How to complete this task:
Return the data verbatim, without pictures.

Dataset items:

★ ★ ★ ★

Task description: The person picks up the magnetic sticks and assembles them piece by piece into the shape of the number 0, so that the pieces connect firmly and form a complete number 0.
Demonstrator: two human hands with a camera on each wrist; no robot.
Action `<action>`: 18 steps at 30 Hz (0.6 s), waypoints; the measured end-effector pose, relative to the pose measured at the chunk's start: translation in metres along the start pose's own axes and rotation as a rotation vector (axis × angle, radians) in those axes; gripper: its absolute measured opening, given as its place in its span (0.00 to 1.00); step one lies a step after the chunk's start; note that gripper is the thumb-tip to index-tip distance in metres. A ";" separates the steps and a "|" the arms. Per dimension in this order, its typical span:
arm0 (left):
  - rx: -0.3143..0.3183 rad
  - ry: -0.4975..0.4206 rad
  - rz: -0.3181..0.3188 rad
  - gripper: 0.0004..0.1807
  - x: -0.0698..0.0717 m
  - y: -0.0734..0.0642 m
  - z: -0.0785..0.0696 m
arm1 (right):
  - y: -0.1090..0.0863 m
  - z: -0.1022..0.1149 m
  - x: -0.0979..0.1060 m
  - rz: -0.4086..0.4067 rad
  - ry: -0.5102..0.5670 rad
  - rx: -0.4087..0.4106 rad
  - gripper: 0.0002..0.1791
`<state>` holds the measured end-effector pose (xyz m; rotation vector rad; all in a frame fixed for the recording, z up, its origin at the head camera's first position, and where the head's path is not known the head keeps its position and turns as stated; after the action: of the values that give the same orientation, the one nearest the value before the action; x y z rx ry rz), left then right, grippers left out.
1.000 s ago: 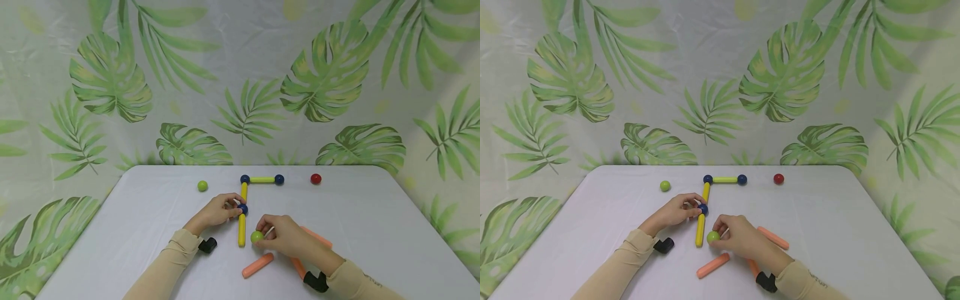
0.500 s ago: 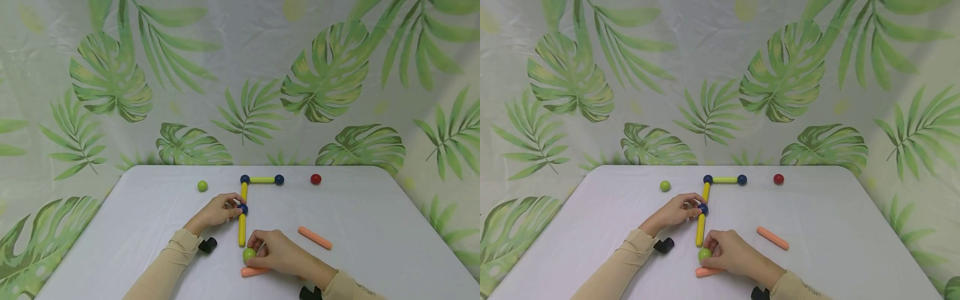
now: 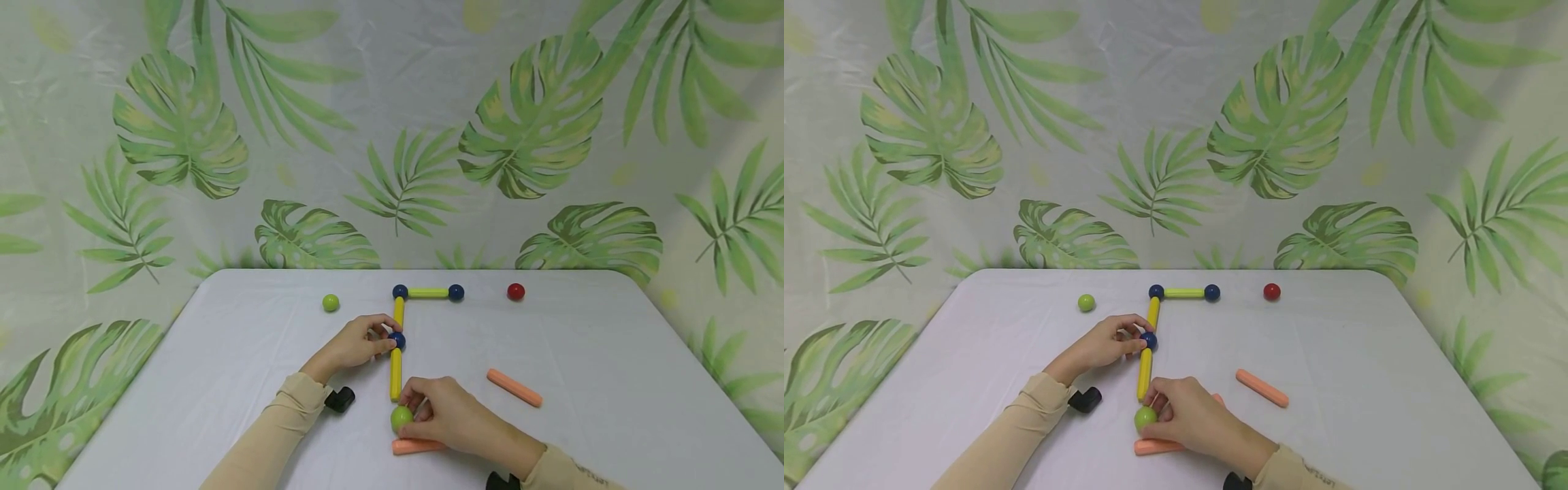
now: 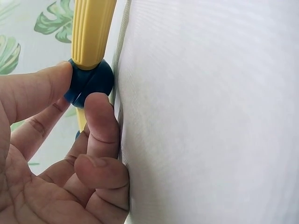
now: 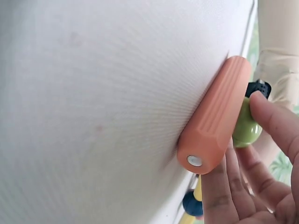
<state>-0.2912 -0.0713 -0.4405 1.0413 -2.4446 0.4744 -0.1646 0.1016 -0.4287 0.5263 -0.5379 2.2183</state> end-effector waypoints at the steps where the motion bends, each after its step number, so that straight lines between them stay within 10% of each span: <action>1: -0.002 0.001 -0.001 0.10 0.000 0.000 0.000 | 0.000 0.001 0.000 -0.009 -0.003 -0.004 0.15; 18: -0.006 -0.008 0.001 0.11 0.001 -0.001 -0.001 | 0.005 0.006 0.000 -0.095 -0.084 -0.031 0.18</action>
<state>-0.2910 -0.0717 -0.4390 1.0410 -2.4521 0.4637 -0.1673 0.0953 -0.4254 0.6187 -0.5785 2.1021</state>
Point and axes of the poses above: each hand's wrist, its own y-axis towards the middle knuckle, its own x-axis out of the back of the hand, z = x × y, the point moved 4 cm from there along y, towards the middle knuckle, and after that the axes turned 9 degrees about z, right-handed, at the moved point
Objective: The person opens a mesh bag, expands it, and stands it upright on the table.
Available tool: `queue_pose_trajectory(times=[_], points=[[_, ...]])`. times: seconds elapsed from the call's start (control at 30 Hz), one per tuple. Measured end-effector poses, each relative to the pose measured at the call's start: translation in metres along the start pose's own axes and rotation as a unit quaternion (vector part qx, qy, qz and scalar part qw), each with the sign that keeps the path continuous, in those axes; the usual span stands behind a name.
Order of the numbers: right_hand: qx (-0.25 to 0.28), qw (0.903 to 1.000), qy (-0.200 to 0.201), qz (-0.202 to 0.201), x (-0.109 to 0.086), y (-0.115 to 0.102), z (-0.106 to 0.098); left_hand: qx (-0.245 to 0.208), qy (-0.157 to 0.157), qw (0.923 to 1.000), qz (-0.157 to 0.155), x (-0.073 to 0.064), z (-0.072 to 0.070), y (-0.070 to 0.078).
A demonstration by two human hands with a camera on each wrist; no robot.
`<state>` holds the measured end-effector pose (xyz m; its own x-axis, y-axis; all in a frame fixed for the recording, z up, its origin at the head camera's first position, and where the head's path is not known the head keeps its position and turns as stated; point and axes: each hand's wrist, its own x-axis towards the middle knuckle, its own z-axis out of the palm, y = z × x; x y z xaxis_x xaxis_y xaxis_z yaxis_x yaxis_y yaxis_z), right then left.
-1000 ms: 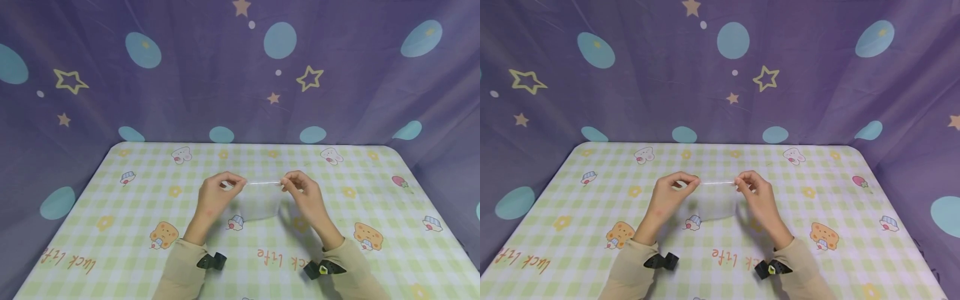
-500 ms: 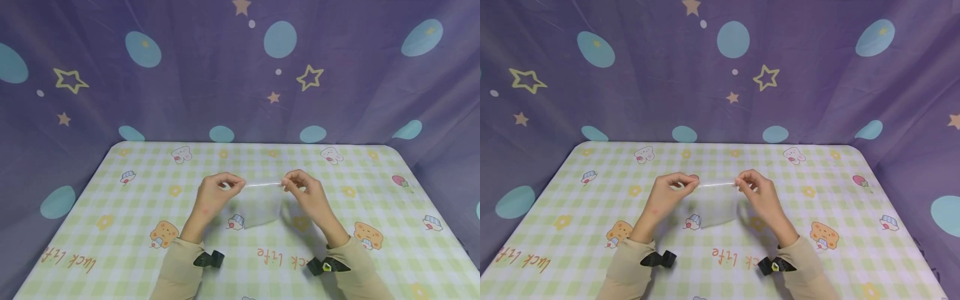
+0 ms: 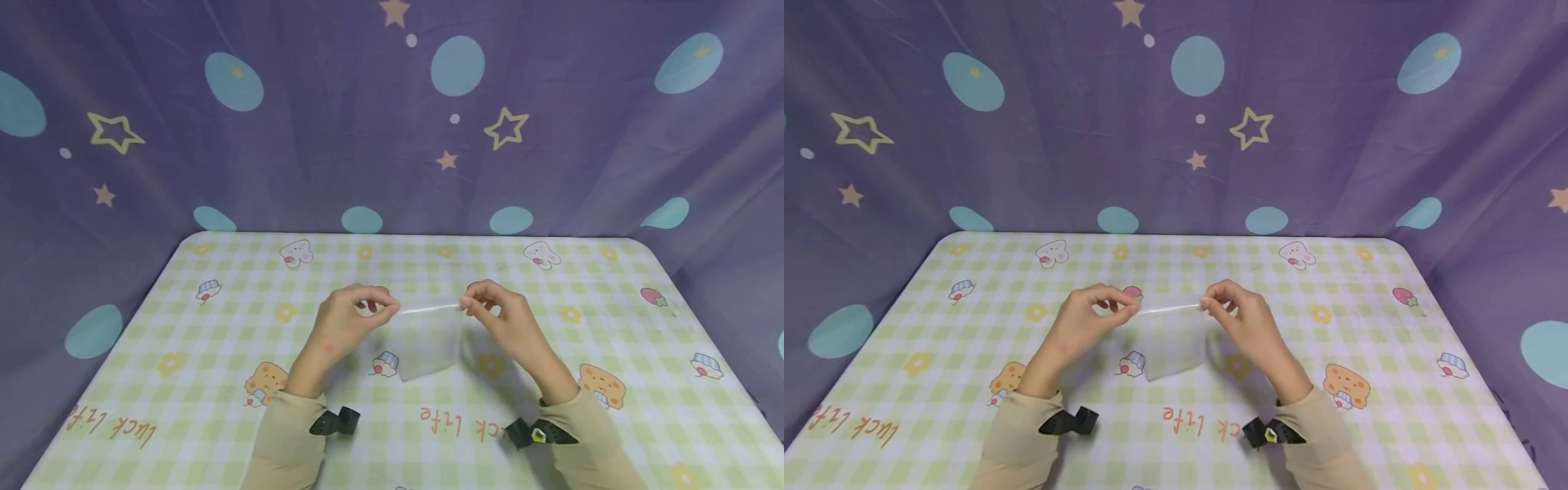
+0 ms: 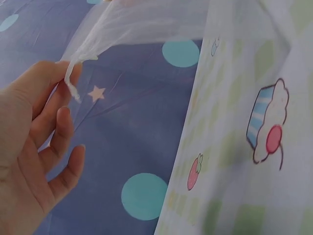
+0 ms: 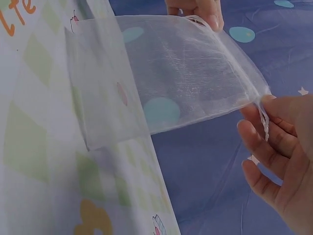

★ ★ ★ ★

Written response:
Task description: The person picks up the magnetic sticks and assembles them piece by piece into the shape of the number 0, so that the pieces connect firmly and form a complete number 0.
Demonstrator: two human hands with a camera on each wrist; no robot.
Action `<action>`: 18 steps at 30 Hz (0.6 s), waypoints; the measured end-effector pose, relative to the pose measured at the chunk's start: translation in metres along the start pose's own axes and rotation as a rotation vector (axis × angle, radians) in those axes; gripper: its absolute measured opening, given as its place in its span (0.00 to 1.00); step one lies a step after the chunk's start; note that gripper is the thumb-tip to index-tip distance in metres. A ";" separates the steps and a "|" the arms. Per dimension in this order, its typical span:
arm0 (left):
  - rx: -0.3143..0.3183 rad
  - ry: -0.4975..0.4206 rad
  - rz: -0.3181..0.3188 rad
  - gripper: 0.0004..0.1807
  - x: -0.0698..0.0717 m
  - y: -0.0734..0.0642 m
  - z: -0.0785..0.0696 m
arm1 (right):
  - y: -0.1090..0.0863 m
  - z: -0.1022..0.1149 m
  - x: -0.0979..0.1060 m
  - rz: -0.4086..0.4067 rad
  - ry: -0.5102..0.5670 rad
  - rx: -0.4087..0.4106 rad
  - gripper: 0.0002..0.1791
`<state>` holds the measured end-effector pose (xyz m; rotation vector rad; all in a frame fixed for the recording, z up, its origin at the head camera's first position, and where the head's path is not known the head keeps its position and turns as stated; after the action: of the values that give the same orientation, the one nearest the value before the action; x y z rx ry rz), left then right, grippers left out.
1.000 s ago: 
0.500 s ago: 
now: 
now: 
now: 
<state>-0.2912 -0.0713 -0.4405 1.0413 -2.4446 0.4744 -0.1646 0.1016 -0.4287 0.5263 -0.5379 2.2183</state> end-effector waypoints at the steps where the motion bends, each after its step number, so that straight lines between them stay within 10% of each span: <action>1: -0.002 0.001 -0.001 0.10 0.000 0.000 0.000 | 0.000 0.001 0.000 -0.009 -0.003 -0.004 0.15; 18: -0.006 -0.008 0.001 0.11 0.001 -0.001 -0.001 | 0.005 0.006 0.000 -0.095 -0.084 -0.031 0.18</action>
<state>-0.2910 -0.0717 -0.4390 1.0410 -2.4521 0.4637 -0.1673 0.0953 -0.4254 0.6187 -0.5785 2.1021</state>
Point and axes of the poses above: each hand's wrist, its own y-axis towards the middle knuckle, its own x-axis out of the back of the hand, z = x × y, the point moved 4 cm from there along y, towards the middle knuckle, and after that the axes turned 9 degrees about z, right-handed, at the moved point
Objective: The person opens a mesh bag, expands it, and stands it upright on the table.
Available tool: `queue_pose_trajectory(times=[_], points=[[_, ...]])`. times: seconds elapsed from the call's start (control at 30 Hz), one per tuple. Measured end-effector poses, each relative to the pose measured at the call's start: translation in metres along the start pose's own axes and rotation as a unit quaternion (vector part qx, qy, qz and scalar part qw), each with the sign that keeps the path continuous, in those axes; the usual span stands behind a name.
Order of the numbers: right_hand: qx (-0.25 to 0.28), qw (0.903 to 1.000), qy (-0.200 to 0.201), qz (-0.202 to 0.201), x (-0.109 to 0.086), y (-0.115 to 0.102), z (-0.106 to 0.098); left_hand: qx (-0.245 to 0.208), qy (-0.157 to 0.157), qw (0.923 to 1.000), qz (-0.157 to 0.155), x (-0.073 to 0.064), z (-0.072 to 0.070), y (-0.070 to 0.078).
A demonstration by two human hands with a camera on each wrist; no robot.
`<state>` holds the measured end-effector pose (xyz m; its own x-axis, y-axis; all in a frame fixed for the recording, z up, its origin at the head camera's first position, and where the head's path is not known the head keeps its position and turns as stated; point and axes: each hand's wrist, its own x-axis towards the middle knuckle, its own z-axis out of the palm, y = z × x; x y z xaxis_x xaxis_y xaxis_z yaxis_x yaxis_y yaxis_z), right then left.
-1000 ms: 
-500 ms: 
+0 ms: 
+0 ms: 
+0 ms: 

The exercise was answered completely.